荒俣宏 / 角川書店
ずいぶん久しぶりに読みました。荒俣宏の一大オカルト伝奇。
明治から昭和73年に至るまでの約100年の物語。
明治・大正、戦前、戦後、未来と四つに区切ることができますが、何度読んでも最初期の明治・大正編がおもしろい。巻数でいうと、1~4巻。特に4巻のクライマックスの盛り上がりは尋常ではなく、もう、この作品の一番の見どころだと言えると思います。
正直なところ、この明治・大正編で終わってしまってもよかったのではないかと思います。
第5巻で加藤保憲が出てこないのには拍子抜けさせられるし、戦中がぽっかりと抜けいきなり戦後となり、何の前触れもなく戻ってくるのも唐突にすぎます。まぁ、のちに戦争編は書かれましたけど……。

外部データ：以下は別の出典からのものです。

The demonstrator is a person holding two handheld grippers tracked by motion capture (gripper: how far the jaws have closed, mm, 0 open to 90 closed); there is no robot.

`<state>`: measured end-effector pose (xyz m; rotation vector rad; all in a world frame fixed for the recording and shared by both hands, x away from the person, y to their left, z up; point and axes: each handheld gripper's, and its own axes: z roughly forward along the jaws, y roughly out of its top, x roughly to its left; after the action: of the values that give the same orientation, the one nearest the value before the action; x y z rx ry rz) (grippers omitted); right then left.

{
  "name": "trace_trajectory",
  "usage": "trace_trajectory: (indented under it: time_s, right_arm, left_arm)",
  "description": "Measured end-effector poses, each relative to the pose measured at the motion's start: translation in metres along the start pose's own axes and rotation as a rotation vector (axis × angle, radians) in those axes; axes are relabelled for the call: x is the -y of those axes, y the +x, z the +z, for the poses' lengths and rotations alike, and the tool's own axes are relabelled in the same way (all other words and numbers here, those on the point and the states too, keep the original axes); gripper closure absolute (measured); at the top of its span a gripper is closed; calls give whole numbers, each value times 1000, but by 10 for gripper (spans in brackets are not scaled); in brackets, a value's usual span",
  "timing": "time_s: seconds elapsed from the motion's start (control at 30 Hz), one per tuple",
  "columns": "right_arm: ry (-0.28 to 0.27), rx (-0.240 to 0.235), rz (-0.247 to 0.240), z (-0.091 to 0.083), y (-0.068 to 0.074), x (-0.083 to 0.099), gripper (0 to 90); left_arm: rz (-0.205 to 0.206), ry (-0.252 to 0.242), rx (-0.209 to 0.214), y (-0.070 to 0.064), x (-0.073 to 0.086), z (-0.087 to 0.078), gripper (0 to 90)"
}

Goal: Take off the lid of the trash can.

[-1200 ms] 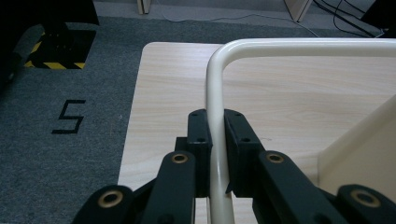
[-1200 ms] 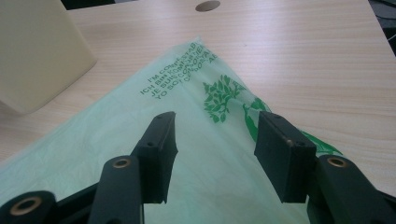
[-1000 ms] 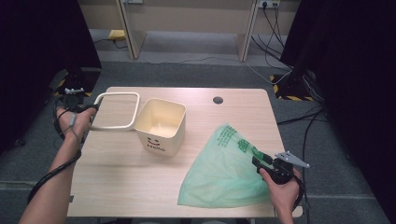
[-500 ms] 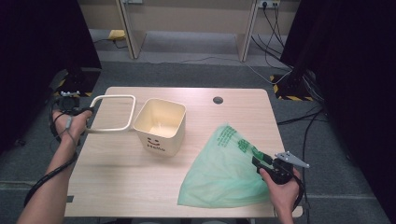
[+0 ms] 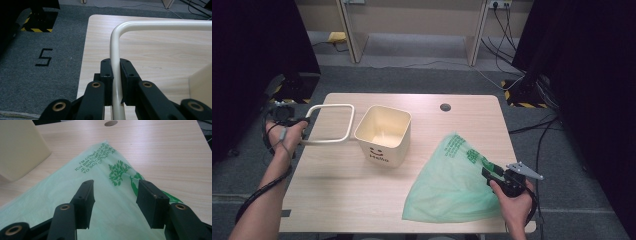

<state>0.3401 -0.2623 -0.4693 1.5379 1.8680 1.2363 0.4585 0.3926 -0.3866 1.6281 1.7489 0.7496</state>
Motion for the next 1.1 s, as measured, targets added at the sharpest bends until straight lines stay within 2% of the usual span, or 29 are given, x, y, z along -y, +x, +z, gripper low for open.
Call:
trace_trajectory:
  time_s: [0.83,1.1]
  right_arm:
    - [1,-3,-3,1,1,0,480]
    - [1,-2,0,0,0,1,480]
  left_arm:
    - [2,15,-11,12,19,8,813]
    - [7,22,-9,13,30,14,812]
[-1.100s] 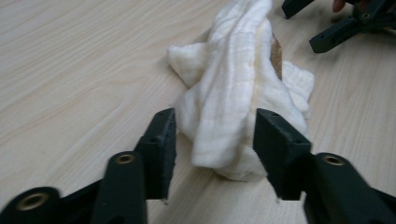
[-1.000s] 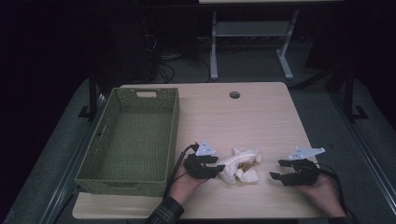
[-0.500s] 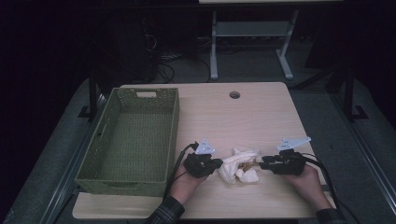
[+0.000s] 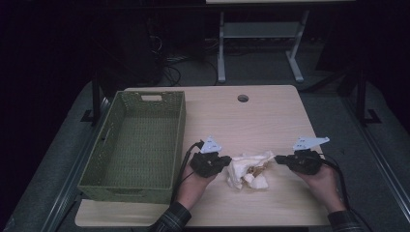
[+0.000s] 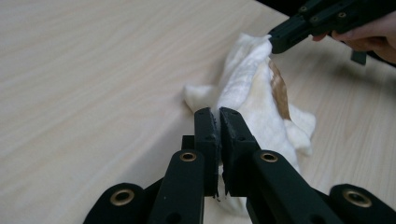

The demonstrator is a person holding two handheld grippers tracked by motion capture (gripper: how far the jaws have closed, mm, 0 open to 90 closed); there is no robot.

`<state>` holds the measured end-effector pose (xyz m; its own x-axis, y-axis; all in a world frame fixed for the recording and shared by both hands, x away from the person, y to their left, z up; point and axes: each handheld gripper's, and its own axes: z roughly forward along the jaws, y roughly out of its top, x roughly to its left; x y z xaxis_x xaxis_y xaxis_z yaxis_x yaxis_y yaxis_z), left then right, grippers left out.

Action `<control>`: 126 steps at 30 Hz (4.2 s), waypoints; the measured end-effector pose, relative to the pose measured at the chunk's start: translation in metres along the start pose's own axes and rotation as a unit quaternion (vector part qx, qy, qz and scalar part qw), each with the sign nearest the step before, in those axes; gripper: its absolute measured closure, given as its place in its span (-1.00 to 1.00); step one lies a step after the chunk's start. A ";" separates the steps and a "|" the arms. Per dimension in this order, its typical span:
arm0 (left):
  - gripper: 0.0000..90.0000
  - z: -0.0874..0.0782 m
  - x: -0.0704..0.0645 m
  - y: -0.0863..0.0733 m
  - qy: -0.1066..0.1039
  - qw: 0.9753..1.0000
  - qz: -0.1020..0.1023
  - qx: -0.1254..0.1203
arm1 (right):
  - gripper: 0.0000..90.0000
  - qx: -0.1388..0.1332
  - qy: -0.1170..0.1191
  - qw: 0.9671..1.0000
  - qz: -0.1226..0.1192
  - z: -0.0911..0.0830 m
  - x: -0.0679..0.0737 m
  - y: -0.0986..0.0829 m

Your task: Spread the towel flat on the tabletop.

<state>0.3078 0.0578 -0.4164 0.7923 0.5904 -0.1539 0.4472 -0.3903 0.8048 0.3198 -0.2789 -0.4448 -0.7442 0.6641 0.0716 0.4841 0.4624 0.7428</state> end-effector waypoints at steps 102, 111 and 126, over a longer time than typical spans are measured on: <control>0.85 0.072 -0.007 -0.015 -0.019 0.995 0.045 0.089 | 0.93 0.012 0.092 0.996 -0.015 0.031 0.031 0.017; 0.89 0.059 0.002 -0.008 -0.028 0.998 0.023 0.059 | 0.94 -0.003 0.057 0.998 -0.007 0.018 0.018 0.015; 0.90 0.037 0.026 -0.006 0.013 0.999 -0.018 0.032 | 0.96 0.002 -0.017 1.000 0.014 0.008 -0.020 0.003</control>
<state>0.3409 0.0494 -0.4464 0.7652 0.6220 -0.1661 0.5011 -0.4135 0.7602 0.3400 -0.2864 -0.4487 -0.7143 0.6962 0.0710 0.5069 0.4447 0.7385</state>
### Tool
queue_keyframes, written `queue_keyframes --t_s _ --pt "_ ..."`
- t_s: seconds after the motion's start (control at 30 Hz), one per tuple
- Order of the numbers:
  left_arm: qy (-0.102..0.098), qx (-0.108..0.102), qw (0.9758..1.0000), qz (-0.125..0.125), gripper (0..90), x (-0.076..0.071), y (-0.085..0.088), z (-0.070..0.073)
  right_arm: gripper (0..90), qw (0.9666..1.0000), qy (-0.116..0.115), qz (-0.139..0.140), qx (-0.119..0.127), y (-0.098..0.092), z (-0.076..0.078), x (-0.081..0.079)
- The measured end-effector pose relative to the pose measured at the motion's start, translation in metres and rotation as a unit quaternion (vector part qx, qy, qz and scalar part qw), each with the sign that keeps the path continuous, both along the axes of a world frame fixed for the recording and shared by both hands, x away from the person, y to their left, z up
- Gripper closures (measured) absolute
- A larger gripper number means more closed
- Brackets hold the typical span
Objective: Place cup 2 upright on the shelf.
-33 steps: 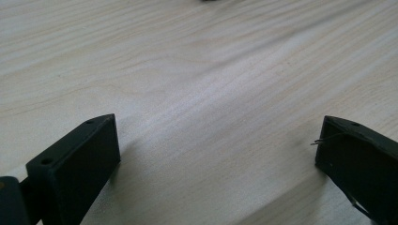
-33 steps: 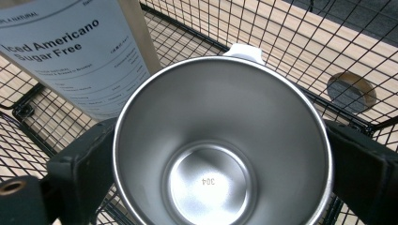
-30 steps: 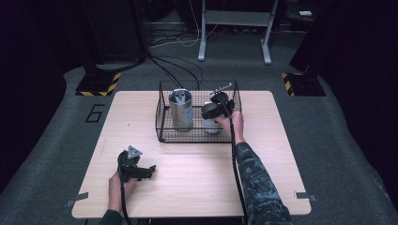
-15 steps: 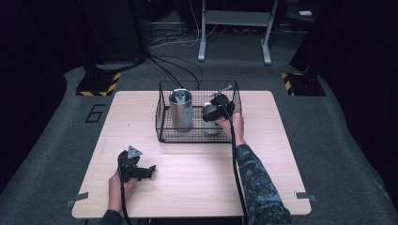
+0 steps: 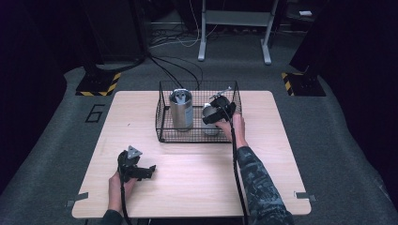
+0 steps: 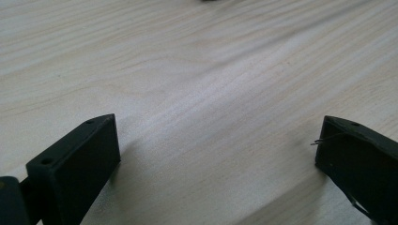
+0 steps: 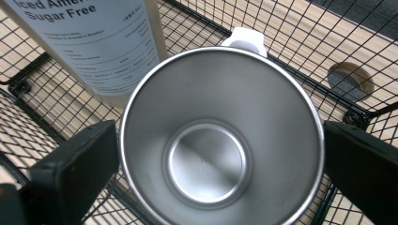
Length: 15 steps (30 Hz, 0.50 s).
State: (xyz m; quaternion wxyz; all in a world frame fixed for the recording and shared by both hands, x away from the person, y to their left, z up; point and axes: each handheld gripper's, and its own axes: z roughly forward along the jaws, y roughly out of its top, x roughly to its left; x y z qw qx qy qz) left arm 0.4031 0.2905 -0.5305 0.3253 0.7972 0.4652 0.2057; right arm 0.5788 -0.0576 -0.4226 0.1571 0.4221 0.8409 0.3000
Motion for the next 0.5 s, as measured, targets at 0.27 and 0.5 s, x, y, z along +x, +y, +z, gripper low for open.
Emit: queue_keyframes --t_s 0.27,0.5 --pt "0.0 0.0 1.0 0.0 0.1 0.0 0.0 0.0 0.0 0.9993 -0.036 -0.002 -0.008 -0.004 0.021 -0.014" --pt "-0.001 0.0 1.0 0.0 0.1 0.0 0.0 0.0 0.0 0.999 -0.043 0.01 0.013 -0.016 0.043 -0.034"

めくるめくような魔術戦もどんどん鳴りをひそめていきますし、作中に登場する実在人物も(インパクトやキャラが)弱くなる一方。
どうしてもかつての勢いや興奮を取り戻せないまま物語は進んでいきます。
でも、未来編でコンピュータと古い魔術が融合して新しい魔術として描かれるのはとてもいい。そうした部分にわくわくさせられながらも、結局最後は古い血筋や家系、古い魔術のぶつかり合いになってしまうのが残念でした。
けれど、この作品を読むと「東京」という街に行きたくなります。好きな街ではないにもかかわらず。なんだかんだ文句言っても、こう思ってしまうということが、この作品の魅力を端的に表しています。